The ship of the aid organization Jugend Rettet remains impounded. This was decided on Tuesday by the Italian Supreme Court in Rome.
The day after the seizure in August 2017: the Iuventa in the port of Lampedusa Photo: dpa
It is a bitter blow for the aid organization Jugend Rettet: Their ship, the Iuventa, remains impounded. The Court of Cassation in Rome, the highest legal authority in Italy, has rejected the organization’s appeal and confirmed the decision of the lower court in Trapani, Sicily, last September. An appeal is not possible. The legal means to take action in Italy against the seizure of the ship have thus been exhausted.
"We are shocked and angry," Philipp Kulker, spokesman for Jugend Rettet, commented on the Italian decision at a press conference held by the aid organization in Berlin on Tuesday morning. He called the accusations of the Italian authorities, according to which the organization is supposed to have cooperated with tugboats, "completely far-fetched." The seizure of the ship last August was politically motivated and directed against the organization itself, he said.

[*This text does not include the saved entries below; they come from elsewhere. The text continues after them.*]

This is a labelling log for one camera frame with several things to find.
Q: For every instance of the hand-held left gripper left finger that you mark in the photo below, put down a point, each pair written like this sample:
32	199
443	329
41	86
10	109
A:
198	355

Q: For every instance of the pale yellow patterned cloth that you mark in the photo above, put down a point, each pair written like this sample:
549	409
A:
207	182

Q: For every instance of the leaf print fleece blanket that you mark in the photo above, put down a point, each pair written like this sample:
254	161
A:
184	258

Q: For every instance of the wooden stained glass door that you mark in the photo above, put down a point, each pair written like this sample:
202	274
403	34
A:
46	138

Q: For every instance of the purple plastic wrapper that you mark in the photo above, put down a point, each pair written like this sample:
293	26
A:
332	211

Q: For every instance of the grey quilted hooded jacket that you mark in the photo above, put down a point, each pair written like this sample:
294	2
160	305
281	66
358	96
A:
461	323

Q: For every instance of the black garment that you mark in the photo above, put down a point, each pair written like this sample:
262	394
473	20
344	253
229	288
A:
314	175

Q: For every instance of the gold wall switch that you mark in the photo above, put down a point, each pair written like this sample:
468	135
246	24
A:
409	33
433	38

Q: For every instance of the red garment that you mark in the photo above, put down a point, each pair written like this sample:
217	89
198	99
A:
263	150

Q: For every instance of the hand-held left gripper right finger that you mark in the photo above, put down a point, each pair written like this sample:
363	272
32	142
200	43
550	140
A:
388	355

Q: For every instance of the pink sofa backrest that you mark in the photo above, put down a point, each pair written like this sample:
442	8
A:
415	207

Since 2016, Italian authorities have been investigating Jugend Rettet on suspicion of aiding and abetting illegal immigration. The organization itself only learned of this through the seizure of the Iuventa on August 2, 2017. This was done preventively – so far there have been no charges, let alone a verdict.
In essence, the Italian prosecution accuses the organization of taking three wooden boats back to Libyan waters after a rescue. According to Jugend Rettet, the Italian authorities misrepresented the incident in question on June 18, 2016. A reconstruction of the events by the London-based Forensic Oceanography organization based on Reuters news agency images of the operation in question shows that the crew of the Iuventa acted correctly at all times.
Political motivation of the seizure
There are also considerable doubts about the legality of the accusations from other quarters. There are also indications that the seizure of the Iuventa was politically motivated: It took place just one day after Jugend Rettet, together with other NGOs, refused to sign a code of conduct of the Italian government, which would have massively restricted their scope of action in the Mediterranean.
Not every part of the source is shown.